I work at a warehouse behind my old highschool, yes i know i just spelled it differently than i did in the title but thats just because i dont really know how to spell it, and lots of people work there that i would have never met in this life and prolly never would have imagined existed before but now i know them and all their...umm differences. Richard, i wont use last names just in case it can be traced and somebody finds out what i wrote about them and stuff, but Richard is this really old, well not really old, like early 60's late 50's old ya know? and hes one of the coolest peoople probably ever to be born to this planet. hes a spurs fan and hes also been at the warehouse so long that nobody knows what his job is anymore so he just kind of works in chips or wherever he wants to, like maybe push a cart around for a while and just avoid the supervisors or something but nobody care because everybody loves this guy! although i am kind of worried about him and think hes going a little crazy bc ben heard him asking the chip boxes how they were doing that day and he just seems a little wierd lately. he also runs his own painting gig.

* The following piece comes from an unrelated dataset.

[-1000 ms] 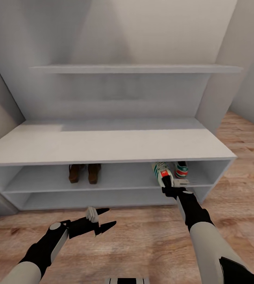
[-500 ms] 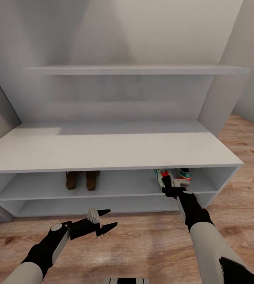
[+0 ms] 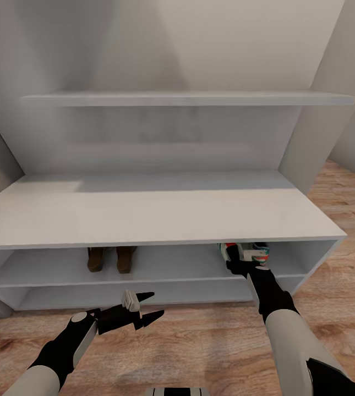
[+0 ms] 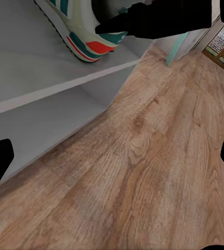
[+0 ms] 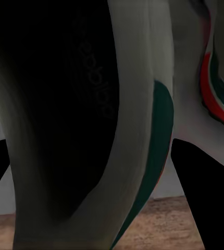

Speaking of crazies, there is crazy bob, hes almost as old as rich and hes short, like 5 foot maybe. very stocky build, balding sandy brown hair, and wears coke bottle glasses some of the time. Case 1- bob looks out the window during one breaktime and we ask him what hes doing? he answers hes just looking at the world and proceeds to stare out the window, hes not just looking out the window hes more like peeking out the window holding the blinds up ya know what i mean? who does that? if you ever meet him ask him about the time he met a bear and tried to get back in the tent and ripped off the zipper! flipping hilarious
Next is Mi-K e, i spelled it like that just in case he searches the internet for his name and i dont want him to find me especially! im pretty sure he is a russian spy and uses the warehouse as his dayjob. hes 6'5" and i really cant tell what ethnicity really, his nose has been broken more times than hes years old from all the barfights and bc his brothers a pro boxer. which im kind of scetchy about. you see i dont really trust what he says... he wears black all the time from his shoes to his hat. funny story- i ripped his hat off once about 2 years ago and he has a bald spot. you wouldnt guess that bc he has long black hair kind of like a mullet or something, but he does have a bald spot. please dont spread this around and now i may make this blog private just so he doesnt find out, but anyways he then lunged for me and his hat, so i hastily stumbled backward trying to avoid the deranged russian assassin and lacerated myself on the conveyor belt and threw the hat at him. he growled at me, yes growled thats how i remember it when replaying it in my head anyways, and walked off obviously pissed off like no other. so now im pretty sure im on his list and i dont know how long i have left but it cant be long, hes prolly jsut waiting till im 18 i bet and then he'll try and make it look like an accident. but hes cool though. very quiet and reserved most of the time but i think hes a pretty decent guy.
I could go on about all the freaks that get stuck in this place like Don, oh don, now theres a story but i am about done writing so maybe some other time.